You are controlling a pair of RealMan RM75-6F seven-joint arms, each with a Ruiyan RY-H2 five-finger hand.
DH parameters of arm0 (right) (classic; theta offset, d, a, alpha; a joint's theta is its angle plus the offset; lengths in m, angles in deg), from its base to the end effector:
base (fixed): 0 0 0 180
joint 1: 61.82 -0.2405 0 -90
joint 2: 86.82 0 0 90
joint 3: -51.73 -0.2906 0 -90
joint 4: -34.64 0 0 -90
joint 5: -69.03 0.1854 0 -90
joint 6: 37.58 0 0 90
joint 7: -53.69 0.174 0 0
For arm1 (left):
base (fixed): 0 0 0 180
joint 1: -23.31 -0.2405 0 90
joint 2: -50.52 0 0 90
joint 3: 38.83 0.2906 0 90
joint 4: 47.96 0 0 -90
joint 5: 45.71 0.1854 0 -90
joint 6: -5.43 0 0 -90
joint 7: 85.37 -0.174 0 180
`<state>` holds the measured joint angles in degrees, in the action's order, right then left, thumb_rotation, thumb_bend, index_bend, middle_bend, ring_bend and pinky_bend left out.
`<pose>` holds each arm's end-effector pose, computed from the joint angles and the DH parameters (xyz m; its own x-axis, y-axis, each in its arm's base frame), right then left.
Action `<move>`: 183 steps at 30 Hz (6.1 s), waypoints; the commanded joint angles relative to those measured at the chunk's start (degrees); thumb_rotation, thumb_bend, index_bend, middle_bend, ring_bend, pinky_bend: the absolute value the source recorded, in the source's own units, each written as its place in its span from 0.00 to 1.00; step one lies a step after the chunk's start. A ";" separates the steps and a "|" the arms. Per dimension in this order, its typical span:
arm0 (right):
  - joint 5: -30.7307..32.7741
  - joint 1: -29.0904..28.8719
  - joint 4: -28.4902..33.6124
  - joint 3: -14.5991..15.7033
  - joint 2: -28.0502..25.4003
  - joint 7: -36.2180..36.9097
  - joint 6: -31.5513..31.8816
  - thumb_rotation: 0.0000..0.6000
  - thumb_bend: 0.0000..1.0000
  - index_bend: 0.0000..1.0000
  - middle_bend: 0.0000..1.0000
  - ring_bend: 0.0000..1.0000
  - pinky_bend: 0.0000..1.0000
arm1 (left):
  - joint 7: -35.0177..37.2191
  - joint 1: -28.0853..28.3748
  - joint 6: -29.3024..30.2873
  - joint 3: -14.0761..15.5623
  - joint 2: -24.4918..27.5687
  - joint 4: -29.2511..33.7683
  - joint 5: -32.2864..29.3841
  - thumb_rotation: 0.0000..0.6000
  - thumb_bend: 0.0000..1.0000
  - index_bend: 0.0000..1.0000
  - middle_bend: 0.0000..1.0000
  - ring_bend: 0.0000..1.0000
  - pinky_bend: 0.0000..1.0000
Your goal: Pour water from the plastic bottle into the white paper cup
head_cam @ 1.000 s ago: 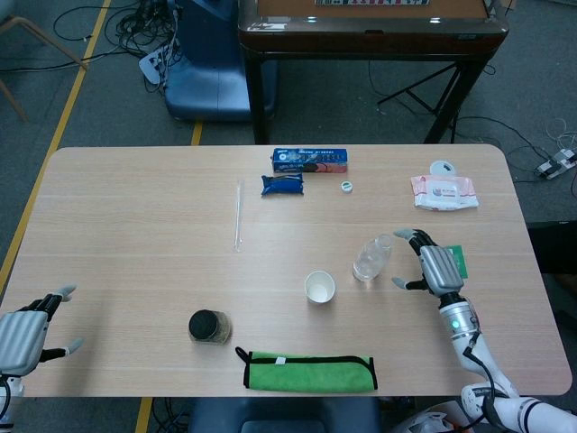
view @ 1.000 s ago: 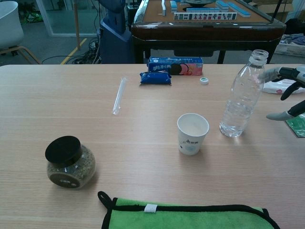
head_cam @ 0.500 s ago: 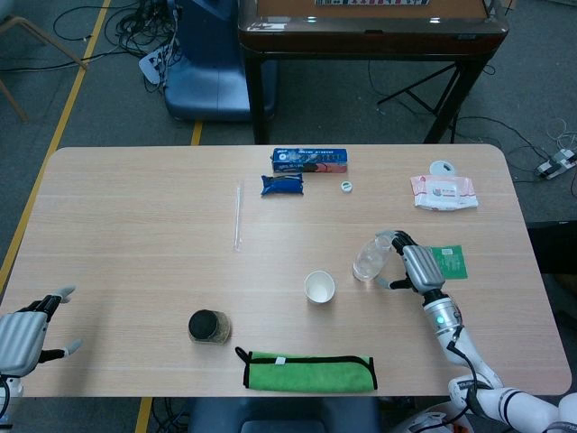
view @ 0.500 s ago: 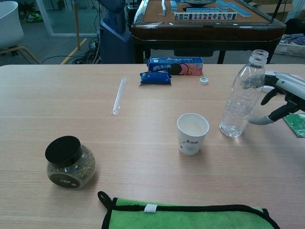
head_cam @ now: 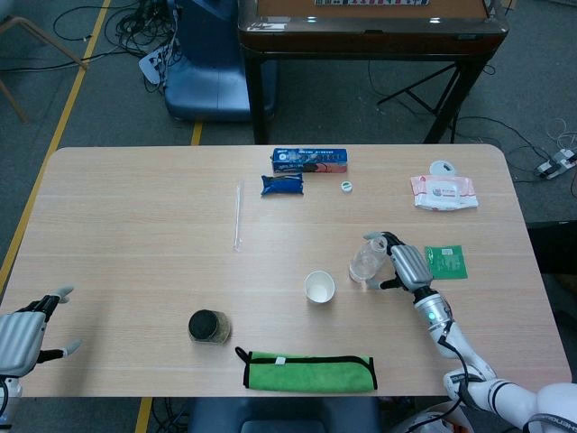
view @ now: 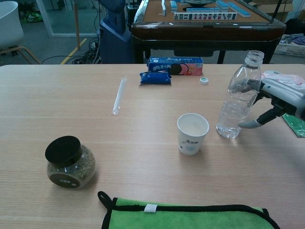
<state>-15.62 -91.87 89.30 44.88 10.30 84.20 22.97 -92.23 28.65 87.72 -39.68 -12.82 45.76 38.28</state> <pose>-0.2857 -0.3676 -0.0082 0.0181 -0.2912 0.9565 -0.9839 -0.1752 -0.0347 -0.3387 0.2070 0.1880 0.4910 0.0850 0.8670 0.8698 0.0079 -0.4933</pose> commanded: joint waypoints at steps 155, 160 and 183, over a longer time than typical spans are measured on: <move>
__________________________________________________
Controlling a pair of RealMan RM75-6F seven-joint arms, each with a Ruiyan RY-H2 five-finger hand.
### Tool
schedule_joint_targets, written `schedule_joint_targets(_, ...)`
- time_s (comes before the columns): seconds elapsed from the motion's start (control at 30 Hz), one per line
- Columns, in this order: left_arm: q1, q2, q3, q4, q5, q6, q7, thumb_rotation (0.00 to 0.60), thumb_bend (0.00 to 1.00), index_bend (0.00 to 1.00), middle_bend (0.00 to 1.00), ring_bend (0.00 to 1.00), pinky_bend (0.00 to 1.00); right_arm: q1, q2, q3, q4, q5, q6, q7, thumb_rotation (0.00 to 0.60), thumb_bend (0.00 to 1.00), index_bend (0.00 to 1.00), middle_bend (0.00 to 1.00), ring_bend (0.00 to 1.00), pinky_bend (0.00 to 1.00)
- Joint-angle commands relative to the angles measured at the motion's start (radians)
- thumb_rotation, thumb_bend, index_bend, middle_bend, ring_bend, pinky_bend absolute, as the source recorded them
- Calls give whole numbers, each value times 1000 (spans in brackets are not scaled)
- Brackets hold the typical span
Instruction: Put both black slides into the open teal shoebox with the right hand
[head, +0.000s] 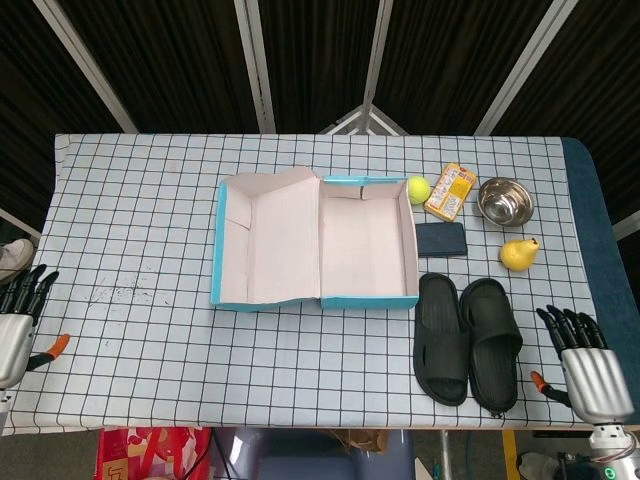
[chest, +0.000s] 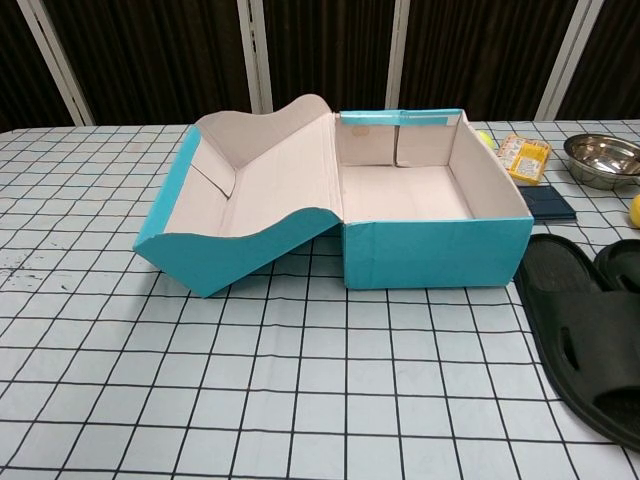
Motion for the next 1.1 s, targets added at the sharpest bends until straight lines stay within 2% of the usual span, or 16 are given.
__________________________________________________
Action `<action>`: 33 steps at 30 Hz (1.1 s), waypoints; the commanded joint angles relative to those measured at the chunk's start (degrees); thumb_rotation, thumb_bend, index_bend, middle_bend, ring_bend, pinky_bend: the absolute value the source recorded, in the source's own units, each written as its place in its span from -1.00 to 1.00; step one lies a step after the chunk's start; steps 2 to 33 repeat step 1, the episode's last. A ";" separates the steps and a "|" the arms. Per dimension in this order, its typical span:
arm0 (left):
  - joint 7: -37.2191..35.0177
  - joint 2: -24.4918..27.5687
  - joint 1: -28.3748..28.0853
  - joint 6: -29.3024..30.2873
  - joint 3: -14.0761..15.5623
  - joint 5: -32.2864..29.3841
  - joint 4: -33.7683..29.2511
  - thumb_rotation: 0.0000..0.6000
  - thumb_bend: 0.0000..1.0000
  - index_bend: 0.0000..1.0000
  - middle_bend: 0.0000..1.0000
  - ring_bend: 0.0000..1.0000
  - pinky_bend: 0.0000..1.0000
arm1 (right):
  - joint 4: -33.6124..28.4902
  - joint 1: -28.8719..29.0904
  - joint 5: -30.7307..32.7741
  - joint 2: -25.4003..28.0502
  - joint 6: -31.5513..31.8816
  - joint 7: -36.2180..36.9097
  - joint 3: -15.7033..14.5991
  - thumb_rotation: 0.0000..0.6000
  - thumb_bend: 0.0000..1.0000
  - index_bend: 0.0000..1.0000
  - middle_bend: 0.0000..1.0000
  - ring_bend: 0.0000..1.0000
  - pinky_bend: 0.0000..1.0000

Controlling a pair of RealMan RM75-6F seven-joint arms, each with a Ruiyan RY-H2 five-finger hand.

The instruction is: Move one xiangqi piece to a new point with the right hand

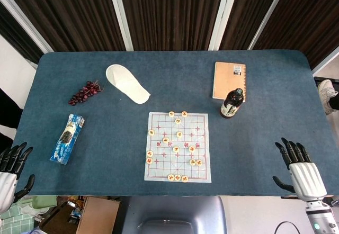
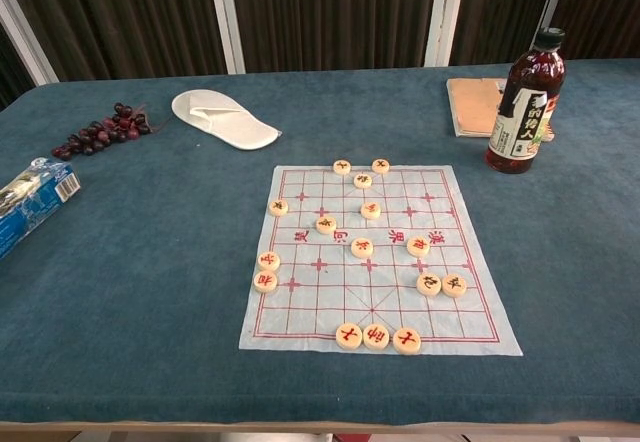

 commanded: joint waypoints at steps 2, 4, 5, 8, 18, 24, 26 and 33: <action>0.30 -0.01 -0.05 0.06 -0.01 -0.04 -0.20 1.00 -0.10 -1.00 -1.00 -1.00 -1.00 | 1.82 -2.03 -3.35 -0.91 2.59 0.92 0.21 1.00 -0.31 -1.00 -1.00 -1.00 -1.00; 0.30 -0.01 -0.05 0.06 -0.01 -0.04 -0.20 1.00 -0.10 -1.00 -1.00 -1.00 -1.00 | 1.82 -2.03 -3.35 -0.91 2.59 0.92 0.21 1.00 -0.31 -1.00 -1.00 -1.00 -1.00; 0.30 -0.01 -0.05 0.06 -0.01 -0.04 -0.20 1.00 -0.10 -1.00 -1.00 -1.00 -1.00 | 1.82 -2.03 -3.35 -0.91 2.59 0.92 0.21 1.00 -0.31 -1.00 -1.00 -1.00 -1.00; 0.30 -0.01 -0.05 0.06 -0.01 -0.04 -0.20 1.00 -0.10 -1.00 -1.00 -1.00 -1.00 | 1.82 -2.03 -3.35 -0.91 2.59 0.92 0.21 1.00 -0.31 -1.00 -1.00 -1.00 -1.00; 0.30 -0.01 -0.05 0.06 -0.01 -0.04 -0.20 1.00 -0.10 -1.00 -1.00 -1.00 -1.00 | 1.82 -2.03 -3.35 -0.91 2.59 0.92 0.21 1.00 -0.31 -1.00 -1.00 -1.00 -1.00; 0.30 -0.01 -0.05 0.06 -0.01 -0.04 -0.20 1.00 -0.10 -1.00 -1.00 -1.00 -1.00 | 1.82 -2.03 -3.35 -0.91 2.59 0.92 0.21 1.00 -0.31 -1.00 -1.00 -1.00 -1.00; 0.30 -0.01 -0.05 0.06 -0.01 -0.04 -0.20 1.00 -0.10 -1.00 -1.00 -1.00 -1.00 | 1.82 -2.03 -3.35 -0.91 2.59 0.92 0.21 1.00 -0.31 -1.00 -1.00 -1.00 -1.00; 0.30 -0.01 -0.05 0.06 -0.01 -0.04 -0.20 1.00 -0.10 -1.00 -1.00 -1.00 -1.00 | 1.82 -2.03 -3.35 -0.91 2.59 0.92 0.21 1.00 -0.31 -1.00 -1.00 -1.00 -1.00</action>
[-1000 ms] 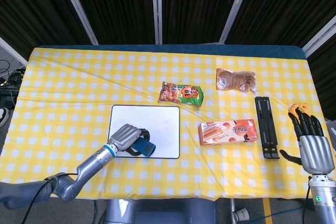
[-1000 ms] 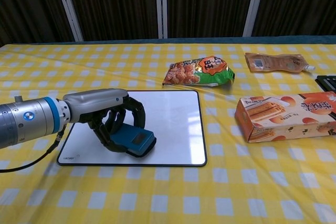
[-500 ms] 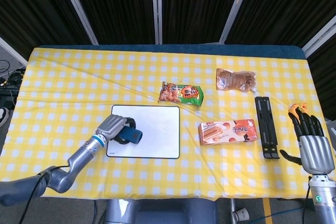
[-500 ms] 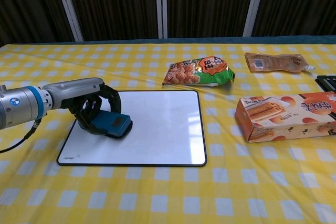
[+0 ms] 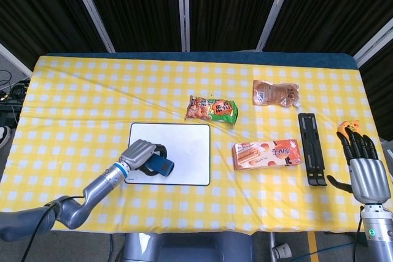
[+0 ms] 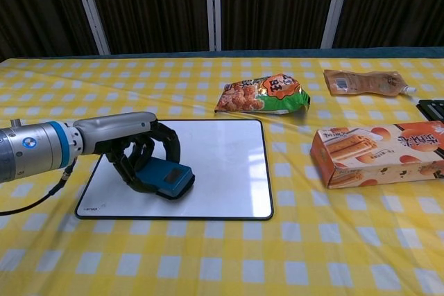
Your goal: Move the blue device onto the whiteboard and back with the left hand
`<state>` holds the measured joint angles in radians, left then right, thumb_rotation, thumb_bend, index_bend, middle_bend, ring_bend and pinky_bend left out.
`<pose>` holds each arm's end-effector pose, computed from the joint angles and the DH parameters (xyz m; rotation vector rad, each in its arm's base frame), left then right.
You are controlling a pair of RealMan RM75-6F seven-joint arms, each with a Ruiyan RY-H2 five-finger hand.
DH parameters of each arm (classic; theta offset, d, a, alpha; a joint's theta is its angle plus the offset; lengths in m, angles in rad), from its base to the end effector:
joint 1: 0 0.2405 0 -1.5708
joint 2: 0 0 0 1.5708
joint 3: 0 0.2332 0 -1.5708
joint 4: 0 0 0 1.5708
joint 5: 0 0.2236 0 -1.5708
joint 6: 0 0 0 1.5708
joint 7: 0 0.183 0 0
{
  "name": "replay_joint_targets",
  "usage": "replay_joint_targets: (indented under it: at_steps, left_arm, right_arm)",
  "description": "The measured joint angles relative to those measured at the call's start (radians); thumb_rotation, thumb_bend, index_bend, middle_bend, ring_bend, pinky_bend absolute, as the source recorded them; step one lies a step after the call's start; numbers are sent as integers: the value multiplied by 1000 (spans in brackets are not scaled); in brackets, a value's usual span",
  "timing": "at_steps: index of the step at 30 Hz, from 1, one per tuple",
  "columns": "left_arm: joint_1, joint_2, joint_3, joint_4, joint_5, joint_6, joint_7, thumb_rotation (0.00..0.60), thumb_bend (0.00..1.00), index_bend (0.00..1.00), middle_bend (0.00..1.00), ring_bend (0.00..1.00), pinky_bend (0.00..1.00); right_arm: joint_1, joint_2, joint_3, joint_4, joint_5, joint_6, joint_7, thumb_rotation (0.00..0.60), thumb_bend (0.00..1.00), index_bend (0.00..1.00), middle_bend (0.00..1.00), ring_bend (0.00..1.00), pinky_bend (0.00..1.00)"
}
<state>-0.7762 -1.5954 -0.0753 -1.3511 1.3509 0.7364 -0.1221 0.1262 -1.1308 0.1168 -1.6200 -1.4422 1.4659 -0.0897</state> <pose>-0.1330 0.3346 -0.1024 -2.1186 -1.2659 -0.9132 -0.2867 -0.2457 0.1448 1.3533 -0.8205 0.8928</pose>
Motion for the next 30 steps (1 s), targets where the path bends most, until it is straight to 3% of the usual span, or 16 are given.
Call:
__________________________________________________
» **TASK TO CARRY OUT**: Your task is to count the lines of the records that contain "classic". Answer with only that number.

» **OUTPUT OF THE TASK**: 2